Data Analysis-101(WNS)

This analysis is for finding a click event of the user, the details are as :

Zbay is an E-commerce website which sells a variety of products at its online platform. Zbay records user behaviour of its customers and stores it as a log. However, most of the times, users do not buy the products instantly and there is a time gap during which the customer might surf the internet and maybe visit competitor websites.

Now, to improve sales of products, Zbay has hired Adiza, an Adtech company which built a system such that ads are being shown for Zbay’s products on its partner websites.

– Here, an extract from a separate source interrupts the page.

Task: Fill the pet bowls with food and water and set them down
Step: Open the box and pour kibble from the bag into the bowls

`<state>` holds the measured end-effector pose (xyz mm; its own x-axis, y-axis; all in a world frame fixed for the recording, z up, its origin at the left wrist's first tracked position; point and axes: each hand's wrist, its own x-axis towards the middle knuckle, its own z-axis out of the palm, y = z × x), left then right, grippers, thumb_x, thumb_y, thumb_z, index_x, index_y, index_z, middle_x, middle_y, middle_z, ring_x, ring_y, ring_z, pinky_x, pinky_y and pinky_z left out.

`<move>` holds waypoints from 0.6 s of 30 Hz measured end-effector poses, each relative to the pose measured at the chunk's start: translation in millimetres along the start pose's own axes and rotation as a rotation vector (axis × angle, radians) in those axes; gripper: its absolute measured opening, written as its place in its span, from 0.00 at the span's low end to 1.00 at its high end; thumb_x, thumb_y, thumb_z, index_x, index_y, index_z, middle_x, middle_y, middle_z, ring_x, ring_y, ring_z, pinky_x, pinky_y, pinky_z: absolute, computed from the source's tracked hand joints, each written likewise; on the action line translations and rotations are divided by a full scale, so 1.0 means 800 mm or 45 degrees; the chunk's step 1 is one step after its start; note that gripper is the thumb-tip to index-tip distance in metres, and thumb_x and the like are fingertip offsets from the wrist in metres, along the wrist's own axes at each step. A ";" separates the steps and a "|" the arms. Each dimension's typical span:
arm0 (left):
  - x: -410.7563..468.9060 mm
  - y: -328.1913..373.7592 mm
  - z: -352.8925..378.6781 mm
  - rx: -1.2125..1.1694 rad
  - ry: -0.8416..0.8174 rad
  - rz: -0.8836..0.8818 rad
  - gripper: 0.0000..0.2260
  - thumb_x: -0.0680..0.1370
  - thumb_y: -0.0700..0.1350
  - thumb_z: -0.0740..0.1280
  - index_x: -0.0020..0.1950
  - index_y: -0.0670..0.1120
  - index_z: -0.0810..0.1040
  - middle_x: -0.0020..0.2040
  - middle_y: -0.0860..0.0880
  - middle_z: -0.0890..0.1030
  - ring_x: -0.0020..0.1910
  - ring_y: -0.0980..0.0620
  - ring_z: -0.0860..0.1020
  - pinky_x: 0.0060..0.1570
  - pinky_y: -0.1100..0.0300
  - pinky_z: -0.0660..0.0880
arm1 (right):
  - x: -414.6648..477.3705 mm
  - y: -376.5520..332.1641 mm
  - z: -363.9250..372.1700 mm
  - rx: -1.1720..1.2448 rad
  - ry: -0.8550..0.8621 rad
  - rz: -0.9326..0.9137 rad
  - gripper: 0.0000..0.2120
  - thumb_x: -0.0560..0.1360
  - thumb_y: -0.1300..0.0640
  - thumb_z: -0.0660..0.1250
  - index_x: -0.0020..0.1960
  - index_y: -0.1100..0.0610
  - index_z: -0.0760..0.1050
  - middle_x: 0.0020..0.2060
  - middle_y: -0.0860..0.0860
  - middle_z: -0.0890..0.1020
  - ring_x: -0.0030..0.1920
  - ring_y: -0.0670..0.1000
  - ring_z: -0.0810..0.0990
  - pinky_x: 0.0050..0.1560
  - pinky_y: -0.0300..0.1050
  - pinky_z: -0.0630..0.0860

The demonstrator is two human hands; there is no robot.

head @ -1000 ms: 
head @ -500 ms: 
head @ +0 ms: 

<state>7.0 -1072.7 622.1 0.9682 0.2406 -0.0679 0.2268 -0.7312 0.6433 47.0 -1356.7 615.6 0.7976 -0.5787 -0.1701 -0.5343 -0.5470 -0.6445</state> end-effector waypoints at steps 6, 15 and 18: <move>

If a user comes to Zbay’s website and searches for a product, and then visits these partner websites or apps, his/her previously viewed items or their similar items are shown on as an ad. If the user clicks this ad, he/she will be redirected to the Zbay’s website and might buy the product.

Load the basic libraries:

import pandas as pd
import numpy as np
import matplotlib.pyplot as plt
import seaborn as sns

from sklearn.preprocessing import LabelEncoder

The Train and Test samples look like:

dftrain=pd.read_csv('train.csv')
dftrainlog=pd.read_csv('view_log.csv')
dftrainitem=pd.read_csv('item_data.csv')
dftest=pd.read_csv('test.csv')
dftrain.head(3)

Output

dftrain.shape ————–>>>> (237609, 7)

	impression_id	impression_time	user_id	app_code	os_version	is_4G	is_click
0	c4ca4238a0b923820dcc509a6f75849b	2018-11-15 00:00:00	87862	422	old	0	0
1	45c48cce2e2d7fbdea1afc51c7c6ad26	2018-11-15 00:01:00	63410	467	latest	1	1
2	70efdf2ec9b086079795c442636b55fb	2018-11-15 00:02:00	71748	259	intermediate	1	0

dftrainlog.head(2)

This table is having user-item mapping and its many to many.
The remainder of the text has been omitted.